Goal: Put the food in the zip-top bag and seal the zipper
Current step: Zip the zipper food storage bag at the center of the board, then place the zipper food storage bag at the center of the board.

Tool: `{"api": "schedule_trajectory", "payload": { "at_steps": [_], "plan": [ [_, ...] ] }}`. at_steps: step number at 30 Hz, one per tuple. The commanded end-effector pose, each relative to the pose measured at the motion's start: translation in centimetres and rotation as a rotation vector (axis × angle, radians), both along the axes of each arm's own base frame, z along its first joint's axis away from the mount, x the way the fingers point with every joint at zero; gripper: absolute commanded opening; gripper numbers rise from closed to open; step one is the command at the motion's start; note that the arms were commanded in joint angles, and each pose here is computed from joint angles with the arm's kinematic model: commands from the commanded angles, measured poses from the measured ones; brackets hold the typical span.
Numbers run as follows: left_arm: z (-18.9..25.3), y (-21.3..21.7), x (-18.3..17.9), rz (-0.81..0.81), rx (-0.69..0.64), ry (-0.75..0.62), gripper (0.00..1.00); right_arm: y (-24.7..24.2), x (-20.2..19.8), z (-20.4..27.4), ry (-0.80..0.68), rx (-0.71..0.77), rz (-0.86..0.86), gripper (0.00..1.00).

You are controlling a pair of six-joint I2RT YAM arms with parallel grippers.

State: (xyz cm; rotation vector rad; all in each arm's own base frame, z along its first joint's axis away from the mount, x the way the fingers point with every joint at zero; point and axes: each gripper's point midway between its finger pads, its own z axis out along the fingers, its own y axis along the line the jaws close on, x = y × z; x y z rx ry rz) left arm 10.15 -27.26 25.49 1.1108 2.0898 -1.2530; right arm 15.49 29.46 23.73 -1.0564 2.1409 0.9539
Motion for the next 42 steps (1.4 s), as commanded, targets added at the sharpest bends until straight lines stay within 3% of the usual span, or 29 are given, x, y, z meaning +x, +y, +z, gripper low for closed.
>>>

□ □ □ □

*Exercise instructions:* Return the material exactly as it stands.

*Written solution:*
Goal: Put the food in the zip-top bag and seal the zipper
Current step: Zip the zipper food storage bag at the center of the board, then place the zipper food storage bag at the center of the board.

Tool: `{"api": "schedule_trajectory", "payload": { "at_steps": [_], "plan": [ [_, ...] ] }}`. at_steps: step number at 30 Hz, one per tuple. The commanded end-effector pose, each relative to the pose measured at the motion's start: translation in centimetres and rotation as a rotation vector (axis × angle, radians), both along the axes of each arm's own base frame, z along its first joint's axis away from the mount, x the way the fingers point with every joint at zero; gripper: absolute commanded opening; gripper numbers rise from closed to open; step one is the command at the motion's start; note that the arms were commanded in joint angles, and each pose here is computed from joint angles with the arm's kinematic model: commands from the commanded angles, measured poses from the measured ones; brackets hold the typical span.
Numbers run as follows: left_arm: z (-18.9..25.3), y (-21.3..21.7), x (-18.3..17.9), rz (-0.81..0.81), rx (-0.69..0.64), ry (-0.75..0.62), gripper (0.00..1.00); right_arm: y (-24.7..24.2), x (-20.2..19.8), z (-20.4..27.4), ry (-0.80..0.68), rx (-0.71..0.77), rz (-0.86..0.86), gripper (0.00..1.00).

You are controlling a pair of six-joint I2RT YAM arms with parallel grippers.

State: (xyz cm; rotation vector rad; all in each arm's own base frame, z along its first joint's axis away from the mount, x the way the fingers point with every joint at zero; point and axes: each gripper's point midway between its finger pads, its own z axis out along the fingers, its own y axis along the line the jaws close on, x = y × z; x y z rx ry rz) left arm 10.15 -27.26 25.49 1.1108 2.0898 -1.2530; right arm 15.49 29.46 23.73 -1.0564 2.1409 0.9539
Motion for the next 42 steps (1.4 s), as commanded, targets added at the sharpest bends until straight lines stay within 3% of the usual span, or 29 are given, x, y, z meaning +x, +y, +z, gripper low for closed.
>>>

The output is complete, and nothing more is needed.